Domenica 14 ottobre | Commento al Vangelo

Commento al Vangelo

Domenica 14 ottobre

Liturgia: Sap 7, 7-11; Sal 89; Eb 4, 12-13; Mc 10, 17-30Domenica 14 ottobre

Per raggiungere la vita bisogna rinunciare alla vita (intesa come piacere e utile immediato, come autoaffermazione attraverso il successo, il potere sugli altri, il possesso delle cose). Gesù fa alcuni esempi. Il matrimonio non deve essere vissuto come coincidenza di due egoismi, ma come dono reciproco incondizionato, cosa che esclude ogni divorzio, e come superamento dell'egoismo di coppia nell'apertura ai figli e alla società. Le ricchezze servono per aiutare gli altri. L'autorità deve essere esercitata come un servizio.

Un proverbio ebraico dice che nemmeno in sogno si può vedere un elefante passare attraverso la cruna di un ago. Gesù si diverte a riformulare il proverbio. I discepoli restano comunque colpiti, perché ritengono che le ricchezze siano un aiuto, non un impedimento. Dinanzi al loro smarrimento, Gesù dice: certo, nessun uomo è libero veramente e può auto-salvarsi! La libertà e la salvezza nascono dall'incontro con lui e dalla sua sequela. Pietro e i discepoli già stanno vivendo questa esperienza, perciò esclamano: chissà come sarà grande la nostra felicità! Gesù lo conferma.
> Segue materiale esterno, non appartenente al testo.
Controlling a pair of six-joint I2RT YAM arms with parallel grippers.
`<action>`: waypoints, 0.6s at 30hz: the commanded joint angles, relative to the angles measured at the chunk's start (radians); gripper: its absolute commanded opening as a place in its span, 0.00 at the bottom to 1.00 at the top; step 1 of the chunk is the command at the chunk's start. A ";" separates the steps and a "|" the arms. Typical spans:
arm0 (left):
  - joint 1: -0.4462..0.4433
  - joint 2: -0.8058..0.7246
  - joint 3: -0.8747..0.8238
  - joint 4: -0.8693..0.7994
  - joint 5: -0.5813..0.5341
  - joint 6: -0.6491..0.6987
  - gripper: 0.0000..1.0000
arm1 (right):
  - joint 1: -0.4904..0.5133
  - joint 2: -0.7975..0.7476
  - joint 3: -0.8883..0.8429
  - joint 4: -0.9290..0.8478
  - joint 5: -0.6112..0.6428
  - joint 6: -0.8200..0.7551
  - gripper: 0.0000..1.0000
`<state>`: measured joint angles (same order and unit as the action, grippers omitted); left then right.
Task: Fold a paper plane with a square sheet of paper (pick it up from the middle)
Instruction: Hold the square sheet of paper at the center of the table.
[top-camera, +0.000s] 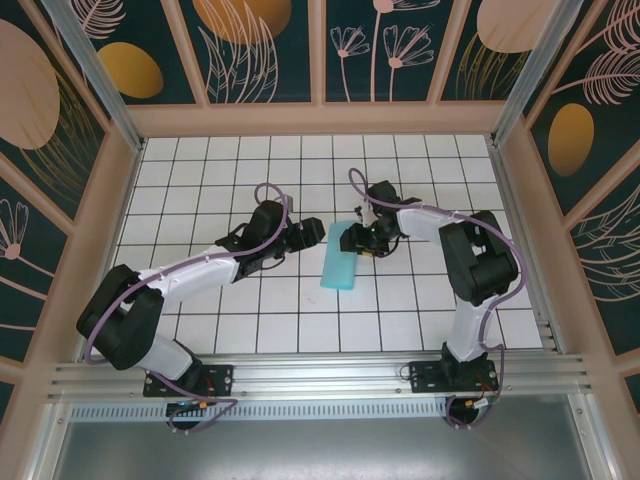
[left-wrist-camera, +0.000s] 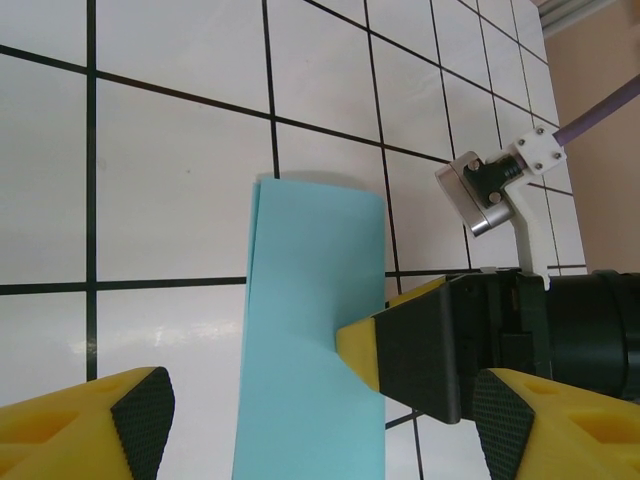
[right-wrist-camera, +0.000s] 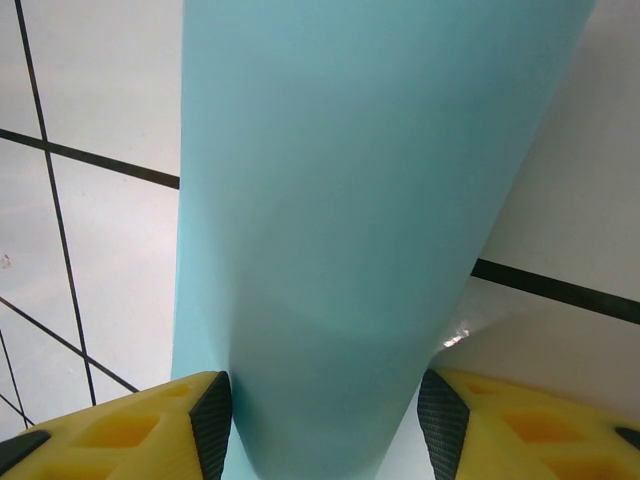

Ma lo testimoniano anche le mille storie di chi già sperimenta la misura del centuplo, soprattutto in gioia e in libertà, due prodotti che scarseggiano molto nel grande mercato del benessere.

Anche il giovane ricco pensava che la vita eterna consistesse nel fare qualcosa in più, invece Gesù gli dice che l'avrebbe ottenuta lasciando tutto. Fatto sta che per tutti la salvezza è dono gratuito del Padre. Non si può meritare o pretendere: è grazia.

Cosa c'è di più dei comandamenti di Dio? La libertà e la povertà. La libertà da tutto e da tutti; la povertà – che è l'altro nome della libertà – nel senso del dono radicale e definitivo di se stessi. Può sembrare una cosa impossibile – una contraddizione in termini (comandamenti e libertà) – perfino da afferrare e comprendere, ma non "nei pressi di Dio". E proprio "presso Dio" bisogna andare e verificare se ci sono persone che hanno lasciato tutto e tutto – moltiplicato per cento volte – hanno ricevuto in cambio dall'amore di Dio. Ne conoscete di persone così? Ce ne sono molte. Sono i discepoli del Signore, innumerevoli e in ogni epoca. Liberi e gioiosi, come Francesco di Assisi, Camillo de Lellis, Teresa di Calcutta, tanto per nominarne alcuni, capostipiti, a loro volta, di folle di altri uomini e donne felici di lasciare il poco che avevano e di trovare – presso Dio – il molto che neppure osavano sperare e immaginare.

All'inizio era stato il giovane ricco ad attirare l'attenzione di Gesù perché lo aveva riconosciuto come "Maestro buono" e gli si era inginocchiato dinanzi, con un gesto di grande sincerità. A sua volta, è Gesù che lo colpisce al cuore perché "fissò lo sguardo su di lui, lo amò e gli disse...". L'amore di Gesù non riduce il prezzo, non fa sconti, anzi accompagna richieste ed esigenze alte e radicali. Sarà per questo che il vangelo di oggi è accostato alla lettura dal libro della Sapienza. Per capire la parola di Gesù ci vuole la sapienza del cuore. Solo allora si potrà lasciare tutto e tutti ed essere felici davvero, senza attendersi nulla in cambio: per amore, innanzitutto ricevuto. Il punto di nascita di ogni nostro "lasciare" è l'abbraccio che uno riceve e poi ricambia. Non è mai il rovescio.